An international wave of strikes and demonstrations against the neo-colonial interventions of France and its European allies is shaking Africa. The strikes of Malian teachers and railworkers, as well as several demonstrations demanding the withdrawal of French troops had further staggered the Keïta government. Last year also saw a mass movement of workers and youth in Algeria against the French-backed military regime, and protests are growing in Ivory Coast against President Alassane Ouattara, installed by a French military intervention in 2011.

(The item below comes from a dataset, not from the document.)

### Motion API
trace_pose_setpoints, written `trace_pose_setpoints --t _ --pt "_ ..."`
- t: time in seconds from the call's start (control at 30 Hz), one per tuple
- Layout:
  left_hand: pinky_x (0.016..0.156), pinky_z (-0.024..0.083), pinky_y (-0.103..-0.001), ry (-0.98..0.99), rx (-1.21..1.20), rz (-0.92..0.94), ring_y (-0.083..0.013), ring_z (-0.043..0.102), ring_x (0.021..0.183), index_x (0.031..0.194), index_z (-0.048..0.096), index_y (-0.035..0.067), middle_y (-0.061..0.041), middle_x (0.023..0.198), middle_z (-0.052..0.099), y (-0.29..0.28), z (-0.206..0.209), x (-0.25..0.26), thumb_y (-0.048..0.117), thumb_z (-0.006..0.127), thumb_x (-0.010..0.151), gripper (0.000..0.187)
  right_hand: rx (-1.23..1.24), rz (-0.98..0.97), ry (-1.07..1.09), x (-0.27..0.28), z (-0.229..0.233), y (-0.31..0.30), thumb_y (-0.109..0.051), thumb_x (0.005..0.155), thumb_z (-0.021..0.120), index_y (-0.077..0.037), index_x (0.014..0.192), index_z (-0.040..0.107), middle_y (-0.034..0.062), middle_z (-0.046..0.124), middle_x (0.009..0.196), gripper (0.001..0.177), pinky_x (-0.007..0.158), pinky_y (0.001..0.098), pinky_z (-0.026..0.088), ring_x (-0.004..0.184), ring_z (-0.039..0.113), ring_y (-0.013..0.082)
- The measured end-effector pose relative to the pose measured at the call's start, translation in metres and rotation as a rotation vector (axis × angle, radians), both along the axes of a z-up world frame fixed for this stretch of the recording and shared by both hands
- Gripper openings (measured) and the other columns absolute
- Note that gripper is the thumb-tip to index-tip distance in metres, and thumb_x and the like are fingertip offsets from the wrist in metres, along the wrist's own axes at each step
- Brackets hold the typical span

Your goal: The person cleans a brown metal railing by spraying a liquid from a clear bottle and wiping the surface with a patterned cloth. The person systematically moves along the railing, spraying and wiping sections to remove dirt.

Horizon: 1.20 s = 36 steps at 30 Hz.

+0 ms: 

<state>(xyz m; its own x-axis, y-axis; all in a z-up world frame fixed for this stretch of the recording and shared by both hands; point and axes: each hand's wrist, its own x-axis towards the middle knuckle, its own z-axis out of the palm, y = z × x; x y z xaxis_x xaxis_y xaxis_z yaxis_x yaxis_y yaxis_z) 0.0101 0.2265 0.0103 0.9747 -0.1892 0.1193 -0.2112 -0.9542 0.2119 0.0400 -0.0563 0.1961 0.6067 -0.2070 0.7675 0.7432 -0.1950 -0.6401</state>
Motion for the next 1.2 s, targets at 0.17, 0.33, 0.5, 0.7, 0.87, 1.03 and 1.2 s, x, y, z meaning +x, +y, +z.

This international opposition to imperialism among workers and oppressed masses finds no genuine reflection in the African political establishment. Struggling against imperialist war requires building an international socialist movement in the working class, where workers in struggle against imperialist war and plunder in Africa would appeal to the class solidarity of European workers in struggle against social austerity and police-state forms of rule at home.
The cynical role of SADI, Dicko, and the M5-RFP is a warning: they are complicit in a pro-imperialist putsch, which they are trying to pass off as a popular uprising. After the putsch Dicko has tried to minimize his role and gave an interview on Radio France Internationale to insist he has no ambitions for the next presidential elections: “In 2023, I will be a candidate for no position.” This comment led the news site Sénégal7 to note: “The M5 has done the work, and the mutineers are collecting the results.”
Dicko and Mariko have served as tools of French imperialism, whose troops in Mali are closely following the political situation and decided not to intervene to try to save Keïta. Everything points to the fact that this coup was made in France.
In July, Le Monde published a column hailing Dicko and declaring: “Imam Dicko can offer a way out of the crisis for France in Mali.” It continued, “Imam Dicko is a skillful politician, who is aware of power relations. He represents the possibility of negotiating peace with the jihadist groups… Let us recall that after 18 years of war, the Americans were finally forced to cut deals with the Taliban” in Afghanistan.
As for the putschist general Dembélé, trained according to his official biography at the Applied Infantry School in Montpellier, France in the 1990s, his services for French imperialism have led him to receive the Gold Medal of French National Defense and the citation of Commander of the French National Order of Merit.
It is not difficult to foresee that a junta led by such reactionaries is preparing to turn violently against Malian workers and youth seeking to oppose the neo-colonial French occupation of their country.